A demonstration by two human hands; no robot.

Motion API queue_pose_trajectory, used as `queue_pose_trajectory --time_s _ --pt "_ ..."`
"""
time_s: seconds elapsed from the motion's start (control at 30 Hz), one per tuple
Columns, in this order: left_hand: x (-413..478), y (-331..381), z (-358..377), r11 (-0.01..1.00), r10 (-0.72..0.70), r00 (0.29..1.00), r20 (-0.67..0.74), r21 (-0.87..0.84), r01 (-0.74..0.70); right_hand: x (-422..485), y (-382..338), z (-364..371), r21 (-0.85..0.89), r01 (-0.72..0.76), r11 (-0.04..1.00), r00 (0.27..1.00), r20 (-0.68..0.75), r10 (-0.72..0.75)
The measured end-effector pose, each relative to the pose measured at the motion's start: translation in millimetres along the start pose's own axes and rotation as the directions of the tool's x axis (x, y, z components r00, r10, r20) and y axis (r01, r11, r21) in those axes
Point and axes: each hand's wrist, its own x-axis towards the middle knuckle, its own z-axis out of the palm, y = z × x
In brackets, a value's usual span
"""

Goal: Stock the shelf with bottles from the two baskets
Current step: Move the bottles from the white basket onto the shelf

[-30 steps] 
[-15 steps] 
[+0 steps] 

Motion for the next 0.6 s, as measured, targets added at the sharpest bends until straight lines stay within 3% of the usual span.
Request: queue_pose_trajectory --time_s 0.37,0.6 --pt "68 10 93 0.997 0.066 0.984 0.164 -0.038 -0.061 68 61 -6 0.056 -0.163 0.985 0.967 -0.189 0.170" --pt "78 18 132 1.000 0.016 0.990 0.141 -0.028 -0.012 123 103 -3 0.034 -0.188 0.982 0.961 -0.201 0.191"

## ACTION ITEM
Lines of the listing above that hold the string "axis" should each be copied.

## RESULT FOR THIS TASK
The measured end-effector pose, each relative to the pose measured at the motion's start: translation in millimetres along the start pose's own axes and rotation as the directions of the tool's x axis (x, y, z components r00, r10, r20) and y axis (r01, r11, r21) in those axes
Point and axes: each hand's wrist, its own x-axis towards the middle knuckle, its own z-axis out of the palm, y = z × x

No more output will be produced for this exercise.